* _Exercise directions_
Starting at the line that contains "Presence check — is any gold", copy every line through the end of the listing below exactly, and copy nothing else.

* _Record extracts_
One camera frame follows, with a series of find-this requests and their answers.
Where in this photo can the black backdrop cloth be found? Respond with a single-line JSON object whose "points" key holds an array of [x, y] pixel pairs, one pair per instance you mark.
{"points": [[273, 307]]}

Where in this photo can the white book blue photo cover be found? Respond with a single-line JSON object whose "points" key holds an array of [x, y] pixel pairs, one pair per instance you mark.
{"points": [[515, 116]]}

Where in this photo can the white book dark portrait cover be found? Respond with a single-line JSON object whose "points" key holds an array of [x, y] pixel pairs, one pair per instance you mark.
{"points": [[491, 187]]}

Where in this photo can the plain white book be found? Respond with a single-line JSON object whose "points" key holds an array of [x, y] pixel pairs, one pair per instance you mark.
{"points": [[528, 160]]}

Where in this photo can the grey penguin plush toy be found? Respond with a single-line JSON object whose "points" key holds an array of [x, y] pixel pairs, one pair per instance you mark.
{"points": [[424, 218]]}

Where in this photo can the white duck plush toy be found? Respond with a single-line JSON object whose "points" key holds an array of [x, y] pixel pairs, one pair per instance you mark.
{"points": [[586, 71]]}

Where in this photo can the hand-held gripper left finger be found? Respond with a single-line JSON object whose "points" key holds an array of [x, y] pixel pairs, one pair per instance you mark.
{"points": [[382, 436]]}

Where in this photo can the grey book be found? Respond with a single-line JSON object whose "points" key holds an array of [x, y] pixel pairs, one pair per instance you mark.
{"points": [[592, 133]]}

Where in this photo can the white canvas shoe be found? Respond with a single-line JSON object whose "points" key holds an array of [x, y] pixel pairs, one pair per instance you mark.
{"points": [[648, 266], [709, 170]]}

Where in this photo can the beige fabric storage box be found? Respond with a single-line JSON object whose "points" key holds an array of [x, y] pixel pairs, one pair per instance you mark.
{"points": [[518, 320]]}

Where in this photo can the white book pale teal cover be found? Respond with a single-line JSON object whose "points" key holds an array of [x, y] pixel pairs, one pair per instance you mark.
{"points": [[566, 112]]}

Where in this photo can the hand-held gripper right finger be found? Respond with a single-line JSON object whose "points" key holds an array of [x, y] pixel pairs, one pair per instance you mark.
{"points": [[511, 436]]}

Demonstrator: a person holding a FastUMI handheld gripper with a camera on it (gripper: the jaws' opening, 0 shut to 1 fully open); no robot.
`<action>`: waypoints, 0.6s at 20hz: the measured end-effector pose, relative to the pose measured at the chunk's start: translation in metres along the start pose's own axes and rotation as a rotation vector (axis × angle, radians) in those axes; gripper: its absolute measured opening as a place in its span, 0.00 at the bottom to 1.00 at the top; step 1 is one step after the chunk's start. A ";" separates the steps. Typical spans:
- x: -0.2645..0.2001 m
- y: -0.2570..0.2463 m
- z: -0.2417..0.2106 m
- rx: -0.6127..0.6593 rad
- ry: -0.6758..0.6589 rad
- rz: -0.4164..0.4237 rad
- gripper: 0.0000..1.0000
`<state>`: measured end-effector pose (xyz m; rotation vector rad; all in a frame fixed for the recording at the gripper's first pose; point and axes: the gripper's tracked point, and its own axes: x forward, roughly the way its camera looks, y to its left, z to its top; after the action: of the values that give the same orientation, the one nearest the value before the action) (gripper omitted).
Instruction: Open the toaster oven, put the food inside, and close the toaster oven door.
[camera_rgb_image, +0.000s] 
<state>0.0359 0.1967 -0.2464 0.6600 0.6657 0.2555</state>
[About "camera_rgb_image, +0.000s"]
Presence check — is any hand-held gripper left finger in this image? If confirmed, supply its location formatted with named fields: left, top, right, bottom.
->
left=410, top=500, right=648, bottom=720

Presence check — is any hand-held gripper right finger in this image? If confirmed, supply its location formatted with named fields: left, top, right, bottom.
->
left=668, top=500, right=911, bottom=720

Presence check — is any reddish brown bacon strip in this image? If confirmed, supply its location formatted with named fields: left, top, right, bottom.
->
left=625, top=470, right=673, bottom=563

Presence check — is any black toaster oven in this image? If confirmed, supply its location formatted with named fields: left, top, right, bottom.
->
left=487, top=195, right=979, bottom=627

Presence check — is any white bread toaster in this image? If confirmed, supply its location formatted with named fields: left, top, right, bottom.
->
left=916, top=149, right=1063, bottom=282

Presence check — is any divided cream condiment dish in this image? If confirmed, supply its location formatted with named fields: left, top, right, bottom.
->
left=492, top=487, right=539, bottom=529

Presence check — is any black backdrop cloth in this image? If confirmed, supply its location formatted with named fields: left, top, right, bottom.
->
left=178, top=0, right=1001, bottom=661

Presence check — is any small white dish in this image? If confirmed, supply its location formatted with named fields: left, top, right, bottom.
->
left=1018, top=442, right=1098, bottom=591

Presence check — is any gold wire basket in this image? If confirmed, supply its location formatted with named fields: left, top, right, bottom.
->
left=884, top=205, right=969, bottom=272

* _Response area_
Presence check — is any gold wire basket in this image? If confirmed, supply its location formatted with named fields: left, top, right, bottom.
->
left=884, top=205, right=969, bottom=272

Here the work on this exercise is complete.